La Commission électorale nationale indépendante (CENI), garante de la transparence et de la bonne tenue des élections, a lancé la période de dépôt des dossiers de candidatures, suite à la convocation du corps électoral par le gouvernement. Les candidats potentiels ont jusqu’au 23 décembre 2024 pour soumettre leurs dossiers, marquant le début d’une période intense de campagne électorale.
Pour ces premières élections sénatoriales, la CENI a défini des conditions d’éligibilité strictes, visant à garantir l’intégrité du processus et la qualité des candidats. Seuls les Togolais de naissance, âgés d’au moins 35 ans à la date du scrutin, inscrits sur une liste électorale et capables de lire, écrire et s’exprimer en langue officielle pourront prétendre à un siège au Sénat.
Ces élections représentent une opportunité unique pour le Togo de renforcer son système démocratique et de donner une voix plus importante aux différentes régions du pays.

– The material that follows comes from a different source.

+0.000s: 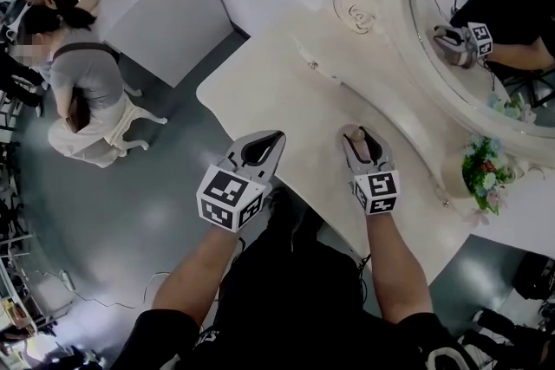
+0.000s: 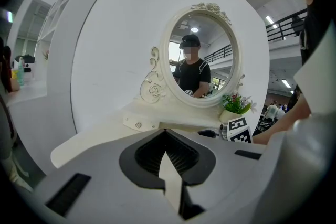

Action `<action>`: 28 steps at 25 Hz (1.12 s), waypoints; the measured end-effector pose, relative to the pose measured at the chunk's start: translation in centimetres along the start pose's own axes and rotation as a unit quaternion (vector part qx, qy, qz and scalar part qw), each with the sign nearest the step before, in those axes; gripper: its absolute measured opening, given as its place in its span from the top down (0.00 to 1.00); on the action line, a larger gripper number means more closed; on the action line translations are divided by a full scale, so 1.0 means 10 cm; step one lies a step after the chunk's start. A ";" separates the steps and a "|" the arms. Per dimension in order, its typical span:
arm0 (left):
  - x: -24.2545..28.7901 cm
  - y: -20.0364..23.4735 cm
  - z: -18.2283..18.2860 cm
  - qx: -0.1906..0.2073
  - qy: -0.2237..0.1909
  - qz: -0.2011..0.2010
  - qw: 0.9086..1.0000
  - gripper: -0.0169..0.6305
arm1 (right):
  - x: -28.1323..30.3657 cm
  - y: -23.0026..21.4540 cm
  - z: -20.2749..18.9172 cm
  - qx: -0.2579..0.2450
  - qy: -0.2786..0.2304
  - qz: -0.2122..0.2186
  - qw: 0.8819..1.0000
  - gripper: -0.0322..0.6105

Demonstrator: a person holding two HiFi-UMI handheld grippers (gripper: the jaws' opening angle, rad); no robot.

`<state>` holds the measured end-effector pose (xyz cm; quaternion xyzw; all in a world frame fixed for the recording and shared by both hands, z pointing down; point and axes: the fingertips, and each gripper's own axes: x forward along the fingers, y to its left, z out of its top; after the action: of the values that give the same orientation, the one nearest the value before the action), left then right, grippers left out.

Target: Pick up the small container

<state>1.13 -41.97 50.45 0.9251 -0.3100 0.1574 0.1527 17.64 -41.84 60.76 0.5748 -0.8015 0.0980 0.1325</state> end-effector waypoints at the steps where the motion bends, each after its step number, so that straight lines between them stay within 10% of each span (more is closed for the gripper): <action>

Elles permettront également de créer un nouveau forum de dialogue et de collaboration entre les différents acteurs politiques et sociaux.
L’organisation de ces élections sénatoriales est un signal fort envoyé par le Togo, témoignant de sa volonté de progresser vers une démocratie plus mature et plus inclusive. Il sera intéressant de suivre de près le déroulement de ces élections et d’observer l’impact qu’elles auront sur la vie politique togolaise.